Aber auch die Produktion & Distribution hatte noch einiges abzuschreiben – 1.2 Mio auf Beteiligungsansätze (welche Firma war wohl hier zu hoch bewertet) und im Nebensatz noch 600.000 EUR Abschreibung auf Finanzanlagen, was vermutlich irgendwelche unsinnigen Zins, Bank, Swap oder Derivate Geschäfte waren.
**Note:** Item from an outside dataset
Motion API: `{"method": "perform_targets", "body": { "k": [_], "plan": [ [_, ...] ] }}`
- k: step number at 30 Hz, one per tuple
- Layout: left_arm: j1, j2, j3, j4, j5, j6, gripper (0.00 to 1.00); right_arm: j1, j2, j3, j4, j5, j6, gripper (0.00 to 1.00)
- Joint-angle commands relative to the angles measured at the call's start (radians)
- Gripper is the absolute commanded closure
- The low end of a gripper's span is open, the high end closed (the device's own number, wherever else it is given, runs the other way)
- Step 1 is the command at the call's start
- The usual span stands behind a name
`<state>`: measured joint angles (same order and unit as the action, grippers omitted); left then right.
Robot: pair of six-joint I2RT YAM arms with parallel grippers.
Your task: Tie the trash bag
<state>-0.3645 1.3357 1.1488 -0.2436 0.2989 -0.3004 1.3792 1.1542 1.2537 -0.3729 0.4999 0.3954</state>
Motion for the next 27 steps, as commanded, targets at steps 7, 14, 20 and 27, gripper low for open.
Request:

Ich habe mich noch nicht weiter reingetraut in das Zahlenwerk, das wird noch ein paar Tage dauern – aber eigentlich reicht es mir jetzt schon zu sehen, wieviel Millionen da wieder versenkt wurden. Warum die Produzentenverbände hier nicht Sturm laufen, und den Zusammenhang zwischen ihrer derzeitigen Situation und der weiter steigenden Auftragsvergabe an ÖR gebundene Unternehmen nicht erkennen wollen, kann ich ehrlich gesagt nicht wirklich verstehen.

wochenende

das passt mir gar nicht in den Plan – hatte mir das Wochenende eigentlich freigehalten für Besuche bei Freunden. Jetzt platzt da doch noch am Freitag die Bilanz von Studio Hamburg rein und sie ist desaströs. Was ich aber völlig unpassend finde, dass sich die Autoren nicht die Mühe gemacht haben, wie im Vorjahr die Einzelergebnisse der ganzen Beteiligungsstruktur aufzulisten, das darf ich nun selbst machen.